Instructions for the task: Keep each line of the material that includes "trace", and leave out the rest.

+ + + + +

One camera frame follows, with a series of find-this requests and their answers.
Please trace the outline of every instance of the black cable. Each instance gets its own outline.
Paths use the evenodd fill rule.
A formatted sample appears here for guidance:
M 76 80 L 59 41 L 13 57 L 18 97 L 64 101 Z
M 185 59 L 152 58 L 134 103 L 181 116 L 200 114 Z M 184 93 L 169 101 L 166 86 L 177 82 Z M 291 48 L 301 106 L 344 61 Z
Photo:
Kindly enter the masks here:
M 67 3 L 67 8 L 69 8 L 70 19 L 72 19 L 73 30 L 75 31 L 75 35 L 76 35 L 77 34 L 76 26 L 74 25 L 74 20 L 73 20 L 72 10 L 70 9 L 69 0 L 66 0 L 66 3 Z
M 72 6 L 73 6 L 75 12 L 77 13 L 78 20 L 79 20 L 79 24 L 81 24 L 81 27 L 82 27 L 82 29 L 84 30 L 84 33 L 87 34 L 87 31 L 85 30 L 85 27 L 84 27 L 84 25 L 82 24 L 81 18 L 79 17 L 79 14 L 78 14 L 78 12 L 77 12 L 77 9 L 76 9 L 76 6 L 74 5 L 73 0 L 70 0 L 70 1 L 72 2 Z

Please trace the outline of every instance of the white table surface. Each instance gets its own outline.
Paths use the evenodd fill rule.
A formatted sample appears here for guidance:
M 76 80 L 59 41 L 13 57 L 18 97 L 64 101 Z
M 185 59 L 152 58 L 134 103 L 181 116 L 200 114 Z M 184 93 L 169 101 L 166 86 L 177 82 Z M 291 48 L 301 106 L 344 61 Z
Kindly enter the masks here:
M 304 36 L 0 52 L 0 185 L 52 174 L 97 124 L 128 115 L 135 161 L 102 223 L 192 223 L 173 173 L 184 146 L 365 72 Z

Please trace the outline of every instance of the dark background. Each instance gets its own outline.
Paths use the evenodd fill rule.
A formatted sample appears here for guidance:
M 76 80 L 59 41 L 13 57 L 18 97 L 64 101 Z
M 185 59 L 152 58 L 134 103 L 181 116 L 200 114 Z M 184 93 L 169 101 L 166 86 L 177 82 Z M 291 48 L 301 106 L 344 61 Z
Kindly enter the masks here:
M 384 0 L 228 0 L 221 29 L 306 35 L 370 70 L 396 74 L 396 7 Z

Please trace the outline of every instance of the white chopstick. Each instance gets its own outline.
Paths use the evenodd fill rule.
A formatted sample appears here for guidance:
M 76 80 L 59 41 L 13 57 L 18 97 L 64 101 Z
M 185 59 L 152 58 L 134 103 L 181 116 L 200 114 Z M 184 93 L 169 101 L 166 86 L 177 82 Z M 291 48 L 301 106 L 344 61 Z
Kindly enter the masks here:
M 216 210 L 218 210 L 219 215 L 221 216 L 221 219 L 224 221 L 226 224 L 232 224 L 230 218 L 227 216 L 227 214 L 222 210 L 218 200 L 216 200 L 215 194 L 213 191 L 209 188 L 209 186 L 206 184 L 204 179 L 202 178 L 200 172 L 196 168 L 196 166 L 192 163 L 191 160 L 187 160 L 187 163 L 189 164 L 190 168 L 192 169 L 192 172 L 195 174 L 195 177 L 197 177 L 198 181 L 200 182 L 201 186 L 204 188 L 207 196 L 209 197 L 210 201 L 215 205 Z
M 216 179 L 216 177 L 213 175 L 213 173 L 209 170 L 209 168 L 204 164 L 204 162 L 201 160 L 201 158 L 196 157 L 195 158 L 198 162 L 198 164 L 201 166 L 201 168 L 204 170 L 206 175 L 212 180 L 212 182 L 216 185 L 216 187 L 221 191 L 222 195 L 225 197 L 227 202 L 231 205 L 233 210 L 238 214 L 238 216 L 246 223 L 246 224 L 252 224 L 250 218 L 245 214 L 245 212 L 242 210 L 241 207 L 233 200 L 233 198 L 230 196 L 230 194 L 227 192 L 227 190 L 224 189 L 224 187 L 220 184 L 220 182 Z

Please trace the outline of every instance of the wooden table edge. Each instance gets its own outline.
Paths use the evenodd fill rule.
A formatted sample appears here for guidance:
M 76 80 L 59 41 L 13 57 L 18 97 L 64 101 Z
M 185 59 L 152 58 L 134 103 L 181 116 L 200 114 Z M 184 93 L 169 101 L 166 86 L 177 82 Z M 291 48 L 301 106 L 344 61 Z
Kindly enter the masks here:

+ + + + +

Completed task:
Please trace the outline of every instance of the black cable. Each instance gets its own outline.
Please trace the outline of every instance of the white table surface. Each instance gets its own outline.
Please trace the outline of every instance of the dark background. Each instance gets its own outline.
Please trace the outline of every instance of the white chopstick. Each instance gets its own outline.
Please trace the outline of every instance of the wooden table edge. Each instance gets its own outline.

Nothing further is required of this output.